United States Foreign Aid
United States foreign aid is aid given by the United States government to other governments. It does not include money from private charitable organizations based in the United States, or remittances sent between family members. There are two broad categories: military aid and economic assistance.[1] The Congressional Research Service divides it into five categories: bilateral development aid, economic assistance, humanitarian aid, multilateral economic contributions, and military aid.[2]

Foreign aid recipients include developing countries, countries of strategic importance to the United States, and countries recovering from war. The government channels about half of its economic assistance through a specialized agency, the United States Agency for International Development (USAID). Government-sponsored foreign aid began a systematic fashion after World War II; there were numerous programs of which the largest were the Marshall Plan of 1948 and the Mutual Security Act of 1951-61.

Military aid provided to foreign countries varies mostly on what natural resources the foreign country has to offer.

Social Programs in the United States
Social programs in the United States are welfare subsidies designed to meet needs of the American population. Federal and state welfare programs include cash assistance, healthcare and medical provisions, food assistance, housing subsidies, energy and utilities subsidies, education and childcare assistance, and subsidies and assistance for other basic services. Private provisions from employers, either mandated by policy or voluntary, also provide similar social welfare benefits.

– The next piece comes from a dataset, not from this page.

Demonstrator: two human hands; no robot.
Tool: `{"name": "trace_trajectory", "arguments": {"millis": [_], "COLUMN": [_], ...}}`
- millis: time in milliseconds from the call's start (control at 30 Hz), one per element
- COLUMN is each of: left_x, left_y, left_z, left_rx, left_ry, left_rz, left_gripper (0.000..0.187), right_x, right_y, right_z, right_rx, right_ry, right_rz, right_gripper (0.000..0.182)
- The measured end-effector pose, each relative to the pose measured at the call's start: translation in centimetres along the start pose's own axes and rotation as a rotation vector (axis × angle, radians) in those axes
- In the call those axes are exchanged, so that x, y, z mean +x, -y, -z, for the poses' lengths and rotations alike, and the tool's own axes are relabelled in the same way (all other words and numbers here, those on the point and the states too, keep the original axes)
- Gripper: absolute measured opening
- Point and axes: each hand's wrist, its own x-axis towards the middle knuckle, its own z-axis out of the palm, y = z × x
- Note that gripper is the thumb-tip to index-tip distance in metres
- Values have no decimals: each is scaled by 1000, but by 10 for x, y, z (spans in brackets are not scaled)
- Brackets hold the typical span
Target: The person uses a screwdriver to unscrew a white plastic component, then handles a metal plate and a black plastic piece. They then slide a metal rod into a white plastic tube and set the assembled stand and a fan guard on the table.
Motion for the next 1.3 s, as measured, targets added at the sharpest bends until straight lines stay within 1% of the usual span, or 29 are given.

Welfare is a government support for the citizens and residents of society. Welfare may be provided to people of any income level, as with social security, but usually it is intended to ensure that the poor can meet their basic human needs such as food and shelter. Welfare attempts to provide poor people with a minimal level of well-being, usually either a free- or a subsidized-supply of certain goods and social services, such as healthcare, education, and vocational training.